レイシャルメモリー 3-05


「帰るだと?」
 ――フォース――
 アルトスの声と同時に感じた意識は、すぐ真後ろを指し示していた。驚く間もなく、木々の隙間から虹色の光が八方にあふれ出る。その光と共に、シャイア神の意識がまるで滝のようにフォースの中に雪崩れ込んできた。その莫大な量の意識に押しつぶされそうになり、フォースはうめき声を上げて頭を抱え込む。あまりにも意識が大きいのか多いのか受け止めきれず、何を伝えようというのかが、まったく理解できない。
「大丈夫か?」
 後ろに控えていたバックスが、慌ててフォースを支えた。
「クッ、バカやろ、これじゃあさっぱり……」
 あたりにあふれていた光が徐々に薄れていき、それと共にフォースの中に流れ込んでくる意識も少なくなってくる。
「巫女か」
 アルトスの小さくつぶやいた声を聞き、フォースの背筋に寒気が走った。シャイア神が消えたら、そこに残されるのはリディアだ。アルトスの手が、剣の柄に伸びるのが目に入ってくる。
「逃げてくれ」
 フォースはバックスに向けてそう言うと、剣を抜いて駆け出そうとしていたアルトスの前に立ちふさがった。バックスが後ろの木々の間に入っていった音を背中で感じながら、自らも剣を抜いて構える。
「お前の国のためだぞ」
「国なんかいらない」
 黙って見つめるだけのジェイストークと、今にも前に踏み出しそうな二人に、ナルエスが慌ててアルトスを止めに入った。

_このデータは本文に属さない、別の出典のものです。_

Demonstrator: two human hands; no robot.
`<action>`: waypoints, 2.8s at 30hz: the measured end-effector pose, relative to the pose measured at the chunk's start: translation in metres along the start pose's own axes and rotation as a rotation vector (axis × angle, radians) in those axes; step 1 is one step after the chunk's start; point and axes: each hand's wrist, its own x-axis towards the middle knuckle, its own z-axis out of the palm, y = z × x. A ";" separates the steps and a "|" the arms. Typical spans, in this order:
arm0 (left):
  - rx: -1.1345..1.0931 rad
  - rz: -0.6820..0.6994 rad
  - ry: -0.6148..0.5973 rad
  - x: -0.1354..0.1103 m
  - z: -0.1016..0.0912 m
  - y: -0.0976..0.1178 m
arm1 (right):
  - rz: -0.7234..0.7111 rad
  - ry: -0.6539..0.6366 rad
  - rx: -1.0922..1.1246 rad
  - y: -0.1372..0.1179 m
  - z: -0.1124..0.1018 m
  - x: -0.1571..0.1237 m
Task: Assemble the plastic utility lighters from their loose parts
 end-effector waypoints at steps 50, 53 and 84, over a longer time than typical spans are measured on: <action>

「ちょ、ちょっと待ってください。レイクス様と剣を合わせようなどと」
「剣を合わせたところで怪我などさせん。巫女を斬って、こいつは無理矢理にでも連れて帰る」
 アルトスはナルエスを横に押しやると、一歩前に出てフォースと対峙した。
 確かに、前回剣を合わせた時は、そのくらいの力の差があった。だが、今は違うとフォースは思いたかった。あの時受けきれなかった剣も、同じ剣筋をバックスに覚えてもらってまで練習したのだ、今ならなんとかしてみせる。それがリディアを守るためならば、なおさらだ。
「随分大きなハンデを負ってくれるんだな」
 フォースは見下される腹立たしさに、アルトスを思い切り睨みつけた。フッとアルトスの頬が緩む。その笑みを浮かべたまま足を踏み出すと、アルトスは躊躇することもなく剣を薙いできた。フォースはその剣をしっかりと受ける。
 バックスがリディアを呼ぶ声がフォースの耳に聞こえてきた。まだ見つけていないのかと不安になる。ジェイストークが森に分け入るのが視界の隅に映った。